■ Task:
No pictures belong in the answer. Repeat all the entries exactly.

[Stored entries]

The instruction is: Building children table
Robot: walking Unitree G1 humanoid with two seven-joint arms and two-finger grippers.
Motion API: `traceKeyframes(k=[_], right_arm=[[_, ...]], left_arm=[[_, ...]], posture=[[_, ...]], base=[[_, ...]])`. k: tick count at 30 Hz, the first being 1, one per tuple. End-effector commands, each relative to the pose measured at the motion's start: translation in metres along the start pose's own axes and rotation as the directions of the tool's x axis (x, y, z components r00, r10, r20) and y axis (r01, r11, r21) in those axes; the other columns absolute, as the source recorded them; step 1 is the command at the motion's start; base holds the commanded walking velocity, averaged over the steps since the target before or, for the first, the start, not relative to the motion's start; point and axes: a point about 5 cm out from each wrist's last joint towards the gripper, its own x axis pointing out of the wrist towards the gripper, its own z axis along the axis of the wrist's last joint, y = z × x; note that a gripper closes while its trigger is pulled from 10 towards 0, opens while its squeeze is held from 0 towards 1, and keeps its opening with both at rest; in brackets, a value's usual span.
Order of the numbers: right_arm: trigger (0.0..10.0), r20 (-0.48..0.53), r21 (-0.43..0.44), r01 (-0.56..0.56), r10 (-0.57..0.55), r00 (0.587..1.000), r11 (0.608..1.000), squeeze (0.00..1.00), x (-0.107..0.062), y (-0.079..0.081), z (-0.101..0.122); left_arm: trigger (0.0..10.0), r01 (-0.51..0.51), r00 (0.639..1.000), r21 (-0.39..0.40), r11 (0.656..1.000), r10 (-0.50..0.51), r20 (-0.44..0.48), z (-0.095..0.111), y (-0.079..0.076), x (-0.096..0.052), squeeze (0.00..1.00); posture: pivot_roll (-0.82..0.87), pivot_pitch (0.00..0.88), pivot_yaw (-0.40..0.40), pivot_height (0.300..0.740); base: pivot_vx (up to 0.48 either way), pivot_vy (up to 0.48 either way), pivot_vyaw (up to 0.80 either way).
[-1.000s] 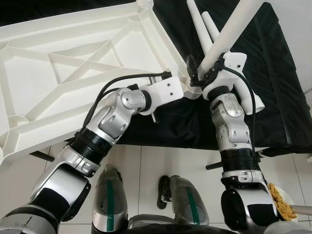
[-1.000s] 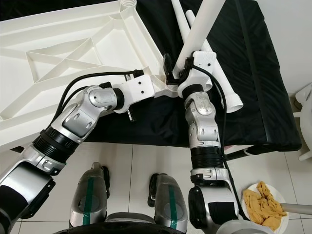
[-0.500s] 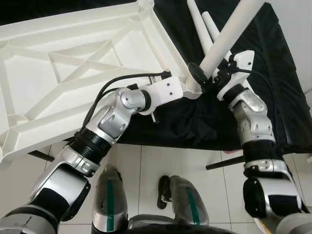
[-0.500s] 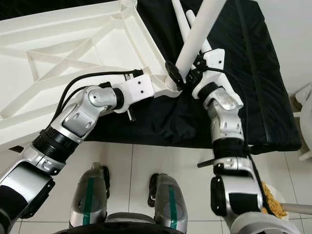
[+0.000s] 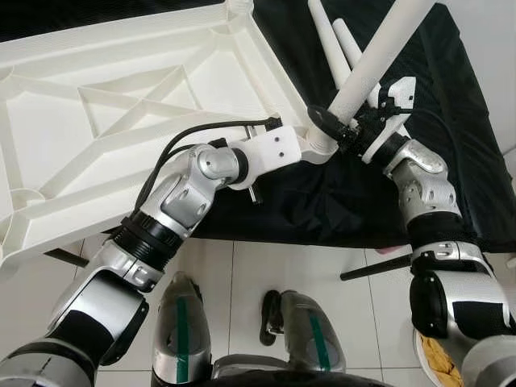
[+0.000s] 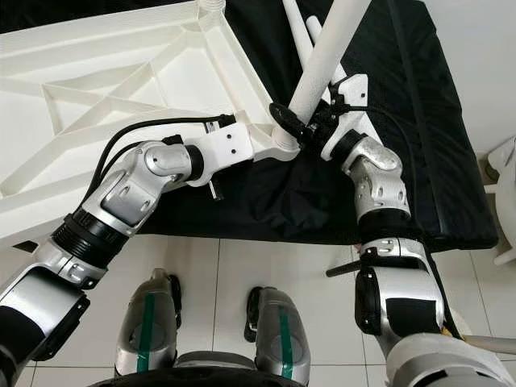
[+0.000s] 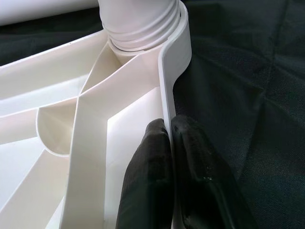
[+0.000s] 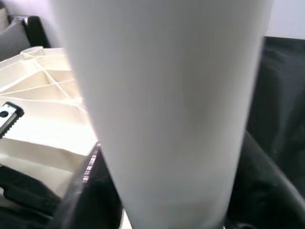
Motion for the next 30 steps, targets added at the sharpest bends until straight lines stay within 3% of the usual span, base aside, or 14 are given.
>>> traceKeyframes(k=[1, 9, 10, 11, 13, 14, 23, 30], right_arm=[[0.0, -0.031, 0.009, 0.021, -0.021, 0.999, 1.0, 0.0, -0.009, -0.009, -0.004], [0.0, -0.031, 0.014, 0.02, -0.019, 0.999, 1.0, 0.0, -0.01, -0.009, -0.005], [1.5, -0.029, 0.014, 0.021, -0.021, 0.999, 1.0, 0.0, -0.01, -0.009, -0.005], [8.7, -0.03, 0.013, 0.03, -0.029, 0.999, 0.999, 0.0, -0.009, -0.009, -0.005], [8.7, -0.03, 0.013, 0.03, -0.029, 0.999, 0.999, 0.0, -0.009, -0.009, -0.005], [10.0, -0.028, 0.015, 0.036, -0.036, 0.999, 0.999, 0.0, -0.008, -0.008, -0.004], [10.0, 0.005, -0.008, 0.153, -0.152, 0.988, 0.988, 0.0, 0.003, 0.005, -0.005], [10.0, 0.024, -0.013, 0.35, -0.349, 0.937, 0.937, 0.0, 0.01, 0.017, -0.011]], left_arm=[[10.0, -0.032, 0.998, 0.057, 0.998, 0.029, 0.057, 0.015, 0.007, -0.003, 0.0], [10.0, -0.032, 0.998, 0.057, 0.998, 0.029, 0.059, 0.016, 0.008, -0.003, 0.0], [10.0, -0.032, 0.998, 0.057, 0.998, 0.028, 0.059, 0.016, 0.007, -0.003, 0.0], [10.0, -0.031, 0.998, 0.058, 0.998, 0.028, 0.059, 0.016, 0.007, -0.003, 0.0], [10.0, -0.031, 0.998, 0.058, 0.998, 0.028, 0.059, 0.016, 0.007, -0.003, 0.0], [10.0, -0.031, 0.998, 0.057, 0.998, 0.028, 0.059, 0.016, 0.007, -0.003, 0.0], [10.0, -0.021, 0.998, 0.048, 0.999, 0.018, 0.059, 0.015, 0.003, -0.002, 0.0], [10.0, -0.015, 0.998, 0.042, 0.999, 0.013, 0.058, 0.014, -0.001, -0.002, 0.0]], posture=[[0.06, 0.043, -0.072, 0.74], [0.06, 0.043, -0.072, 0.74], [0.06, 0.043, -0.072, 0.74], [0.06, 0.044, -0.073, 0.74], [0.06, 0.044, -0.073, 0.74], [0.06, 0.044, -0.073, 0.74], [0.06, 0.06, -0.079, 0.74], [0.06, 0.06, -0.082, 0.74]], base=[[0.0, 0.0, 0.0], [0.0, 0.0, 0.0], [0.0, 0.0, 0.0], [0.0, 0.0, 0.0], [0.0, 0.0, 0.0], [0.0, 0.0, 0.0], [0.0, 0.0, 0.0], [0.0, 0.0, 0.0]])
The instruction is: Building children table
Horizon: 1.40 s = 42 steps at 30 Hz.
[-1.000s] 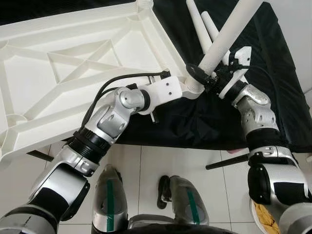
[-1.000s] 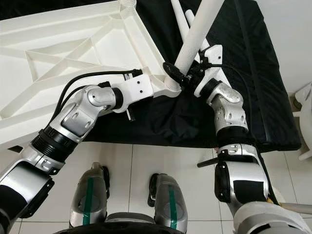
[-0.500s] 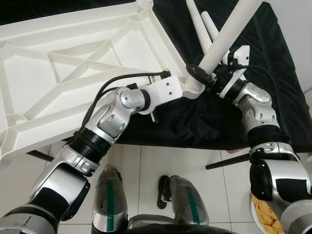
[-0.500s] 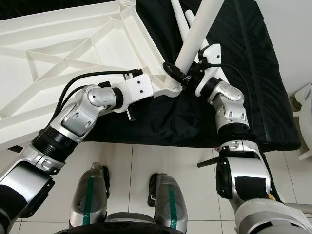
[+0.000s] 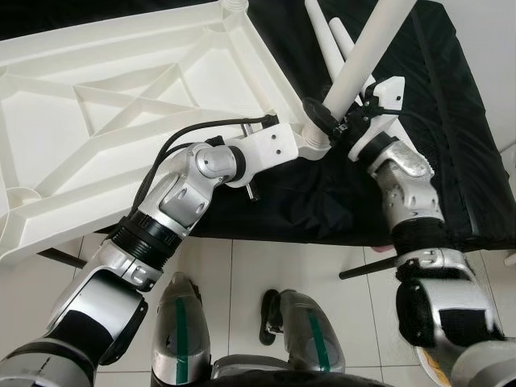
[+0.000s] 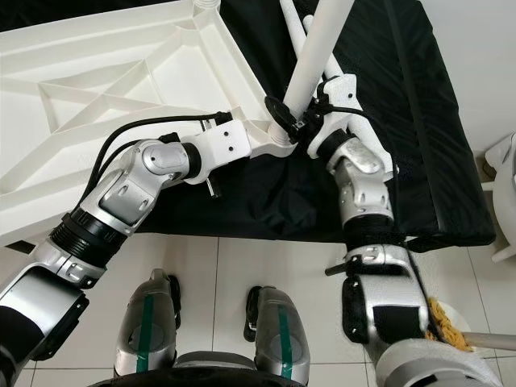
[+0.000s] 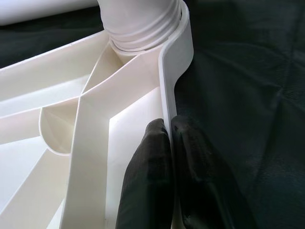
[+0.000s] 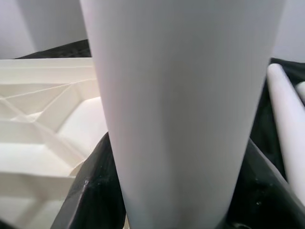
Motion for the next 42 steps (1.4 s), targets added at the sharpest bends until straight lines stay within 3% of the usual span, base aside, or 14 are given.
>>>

■ Task solution:
The instruction is: Building children table
Robot: walking Unitree G1 humanoid with two seven-joint arms and two-finger grippers.
Motion API: `traceKeyframes(k=[_], right_arm=[[_, ...]], left_arm=[[_, ...]], posture=[[_, ...]], base=[[_, ...]])`. k: tick count at 30 Hz, the first being 1, one per tuple. End-effector commands, each relative to the pose measured at the motion's start: translation in metres along the start pose's own axes and rotation as the directions of the tool's x axis (x, y, z components r00, r10, r20) and y axis (r01, r11, r21) in those axes; the other columns absolute, as the source recorded them; step 1 is the command at the motion's start; base holds the commanded walking velocity, averaged over the steps since the target before or, for the first, the start, not relative to the motion's start; point and axes: a point about 5 cm out from each wrist's last joint towards the gripper, its own x axis pointing out of the wrist towards the gripper, its own z axis along the axis of the wrist's last joint, y = z × x; note that a gripper closes while its trigger is pulled from 10 towards 0, opens while its squeeze is held from 0 towards 1, and keeps its opening with both at rest; in brackets, a value's usual span.
Order of the numbers: right_arm: trigger (0.0..10.0), r20 (-0.48..0.53), r21 (-0.43..0.44), r01 (-0.56..0.56), r10 (-0.57..0.55), r00 (0.587..1.000), r11 (0.608..1.000), squeeze (0.00..1.00), x (-0.107..0.062), y (-0.079..0.081), z (-0.101..0.122); left_arm: trigger (0.0..10.0), r01 (-0.51..0.51), r00 (0.639..1.000), r21 (-0.39..0.40), r11 (0.656..1.000), r10 (-0.50..0.51), r20 (-0.44..0.48), z (-0.095..0.111), y (-0.079..0.076), x (-0.096..0.052), squeeze (0.00..1.00); posture: pivot_roll (-0.82..0.87), pivot_pitch (0.00..0.88), pivot_yaw (-0.40..0.40), pivot_height (0.300..0.740); base: pivot_vx (up to 0.48 either way), pivot_vy (up to 0.48 either way), pivot_vyaw (up to 0.80 either way).
[-1.000s] 
[-1.000s] 
[-0.500s] 
[-0.500s] 
[+0.000s] 
[+0.000s] 
[+0.000s] 
[+0.000s] 
Motion for the next 30 steps, targets added at the sharpest bends until straight lines stay within 3% of the usual span, base aside, or 14 are given.
>>> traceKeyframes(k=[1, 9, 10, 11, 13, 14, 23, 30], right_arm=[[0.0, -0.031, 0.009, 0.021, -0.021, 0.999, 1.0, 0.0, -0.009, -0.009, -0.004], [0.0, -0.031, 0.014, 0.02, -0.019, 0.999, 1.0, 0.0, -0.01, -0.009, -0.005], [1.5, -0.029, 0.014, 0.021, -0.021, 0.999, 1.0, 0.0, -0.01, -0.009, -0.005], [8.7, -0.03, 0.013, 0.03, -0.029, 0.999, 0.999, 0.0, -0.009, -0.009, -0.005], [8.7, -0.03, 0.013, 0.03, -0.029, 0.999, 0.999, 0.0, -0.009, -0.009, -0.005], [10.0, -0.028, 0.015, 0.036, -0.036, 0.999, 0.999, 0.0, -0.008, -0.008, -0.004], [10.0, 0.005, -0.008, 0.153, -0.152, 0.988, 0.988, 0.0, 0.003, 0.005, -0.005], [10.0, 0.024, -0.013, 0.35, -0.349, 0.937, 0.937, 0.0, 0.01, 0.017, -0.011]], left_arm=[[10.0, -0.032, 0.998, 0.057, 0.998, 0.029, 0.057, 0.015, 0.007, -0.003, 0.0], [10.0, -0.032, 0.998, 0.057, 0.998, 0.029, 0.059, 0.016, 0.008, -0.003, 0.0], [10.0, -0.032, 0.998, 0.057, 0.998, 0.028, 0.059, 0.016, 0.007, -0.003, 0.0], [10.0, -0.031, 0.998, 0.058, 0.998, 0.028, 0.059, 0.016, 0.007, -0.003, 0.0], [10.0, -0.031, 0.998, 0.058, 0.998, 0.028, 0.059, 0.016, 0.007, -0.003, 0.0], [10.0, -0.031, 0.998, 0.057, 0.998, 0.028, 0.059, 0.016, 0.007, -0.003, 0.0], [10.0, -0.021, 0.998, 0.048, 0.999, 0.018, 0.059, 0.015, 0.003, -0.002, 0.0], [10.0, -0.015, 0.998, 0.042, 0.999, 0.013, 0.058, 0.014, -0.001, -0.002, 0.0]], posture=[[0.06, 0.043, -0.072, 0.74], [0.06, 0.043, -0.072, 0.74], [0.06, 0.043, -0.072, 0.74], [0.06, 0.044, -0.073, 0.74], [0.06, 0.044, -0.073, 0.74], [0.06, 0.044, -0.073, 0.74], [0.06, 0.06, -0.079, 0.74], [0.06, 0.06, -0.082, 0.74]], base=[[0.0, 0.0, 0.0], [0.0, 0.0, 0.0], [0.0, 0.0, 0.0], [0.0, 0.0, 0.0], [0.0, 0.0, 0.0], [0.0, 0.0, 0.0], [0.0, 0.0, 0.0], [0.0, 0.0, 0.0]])
The instruction is: Building children table
Horizon: 1.40 s = 42 steps at 30 Hz.
[-1.000s] 
[-1.000s] 
[-0.500s] 
[-0.500s] 
[+0.000s] 
[+0.000s] 
[+0.000s] 
[+0.000s] 
Motion for the next 42 steps (1.4 s), targets added at the sharpest bends until straight lines stay within 3% of the usual span, base aside, or 14 are given.
>>>

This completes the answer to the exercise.